I do say "Ok now I have asked you two times (to put your shoes on) and I have waited for quite a long time. I don't want to wait any longer, so you have to put your shoes on now, or I will put them on for you."

I'm not entirely sure what the difference is? I think maybe I feel that counting over the child's head is a bit disrespectful. I wouldn't do it with a grown-up, or liked it if my husband did it to me.
post #19 of 83
We don't count. We expect immediate obedience. Children learn quickly when you "really mean it" and when they can stall. If you count to 3 all the time, they will never take you seriously the first time because they know that until you count, they don't have to listen.

This doesn't mean we don't give them a head's up when appropriate. First, we make sure they hear us. We get on their level, make eye contact, even have them repeat it back to us if we're unsure. If we need to leave a playground for example, after we know they're listening, we'll say, "Okay, you can play for 5 more minutes and then we have to leave.". This lets them know that we will be leaving but we aren't yanking them away in a moment's notice from something they are loving with no warning.

We also try to be careful that we don't make them stop in the middle of something unless we have to. If my dd is drawing and almost done, we'll let her finish.

Also, depending on what it is, we've had our children say things like, "Can I do this first?" or whatever. So many things I could put in here. It depends on the age too.

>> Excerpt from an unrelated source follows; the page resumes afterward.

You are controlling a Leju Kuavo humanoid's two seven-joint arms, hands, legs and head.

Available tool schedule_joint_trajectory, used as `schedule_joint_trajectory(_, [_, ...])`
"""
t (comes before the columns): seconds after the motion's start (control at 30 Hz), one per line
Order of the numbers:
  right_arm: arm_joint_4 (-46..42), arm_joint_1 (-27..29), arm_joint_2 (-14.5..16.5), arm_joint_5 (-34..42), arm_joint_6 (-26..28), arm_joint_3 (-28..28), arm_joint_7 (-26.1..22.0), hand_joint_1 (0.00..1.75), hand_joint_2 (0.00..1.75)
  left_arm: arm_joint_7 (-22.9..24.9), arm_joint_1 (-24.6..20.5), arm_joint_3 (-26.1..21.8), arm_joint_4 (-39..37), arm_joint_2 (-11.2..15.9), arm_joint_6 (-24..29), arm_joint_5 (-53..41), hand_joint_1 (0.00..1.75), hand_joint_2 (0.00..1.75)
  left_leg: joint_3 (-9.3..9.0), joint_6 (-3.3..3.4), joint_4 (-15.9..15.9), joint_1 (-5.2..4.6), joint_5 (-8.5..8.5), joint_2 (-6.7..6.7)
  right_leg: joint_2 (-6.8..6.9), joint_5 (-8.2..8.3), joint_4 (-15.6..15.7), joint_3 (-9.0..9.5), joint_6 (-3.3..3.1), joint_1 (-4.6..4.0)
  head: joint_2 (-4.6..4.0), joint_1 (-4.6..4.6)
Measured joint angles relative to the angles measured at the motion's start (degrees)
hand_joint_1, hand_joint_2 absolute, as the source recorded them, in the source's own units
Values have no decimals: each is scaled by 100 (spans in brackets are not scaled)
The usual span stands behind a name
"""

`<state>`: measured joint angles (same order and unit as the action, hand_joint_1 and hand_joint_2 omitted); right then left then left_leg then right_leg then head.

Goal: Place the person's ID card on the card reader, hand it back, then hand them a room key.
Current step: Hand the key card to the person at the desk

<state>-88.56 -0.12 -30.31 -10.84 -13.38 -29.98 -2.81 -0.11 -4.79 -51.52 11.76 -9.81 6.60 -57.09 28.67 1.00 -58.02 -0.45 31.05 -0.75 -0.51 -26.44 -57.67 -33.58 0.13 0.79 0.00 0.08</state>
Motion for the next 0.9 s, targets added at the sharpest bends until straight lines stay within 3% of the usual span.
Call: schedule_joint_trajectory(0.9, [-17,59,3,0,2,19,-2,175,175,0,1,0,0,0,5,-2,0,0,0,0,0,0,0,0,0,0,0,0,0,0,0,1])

But overall, we teach our children that when we say to do something (or not to do something), they are to listen the first time. We start teaching this at an age appropriate time (around 2 depending on the child).
post #20 of 83
Quote:
Originally Posted by rabbitmum View Post
I don't count and I can't really imagine doing it. I have never seen anybody use this method, but it sounds to me a bit ... too much of a method, maybe, a bit mechanical? A bit like a threat, perhaps.

I do say "Ok now I have asked you two times (to put your shoes on) and I have waited for quite a long time. I don't want to wait any longer, so you have to put your shoes on now, or I will put them on for you."

I'm not entirely sure what the difference is? I think maybe I feel that counting over the child's head is a bit disrespectful. I wouldn't do it with a grown-up, or liked it if my husband did it to me.
I don't use the "I wouldn't do it with a grown-up" analogy anymore. I am not dealing with a grown-up, I am dealing with a child. I am not suggesting they both are not deserving of respect -- but at the same time they have wildly differing abilities and understanding, as well as the adult having a (hopefully) deeper sense of consideration and empathy and ability to put themselves in the shoes of another ---- I have never sat and completely ignored my husband as he (inwardly) freaked out about being late to an appointment we needed to get to, as he patiently asked me and reasoned with me while I continued to go about my business completely oblivious and caring not about things such as appointments or time constraints. On the same token, my husband would never dream of saying to me, "I have waited for you to put your shoes on, now I will do it for you. " as per your example, so I don't get what you are exactly getting at I don't expect my child to be a mini-adult with the same reasoning skills, understanding, impulse control, and empathy. I treat her with respect but I treat her like a child, and that is not an insult imo.

I don't count over her head ... it is more from across the room as I am doing 10 other things. I don't expect it is any more disrespectful than my kitchen timer that will continue beeping when the pasta is done until I do something about it.

That is what my counting is, a slightly annoying reminder that something needs to start happening.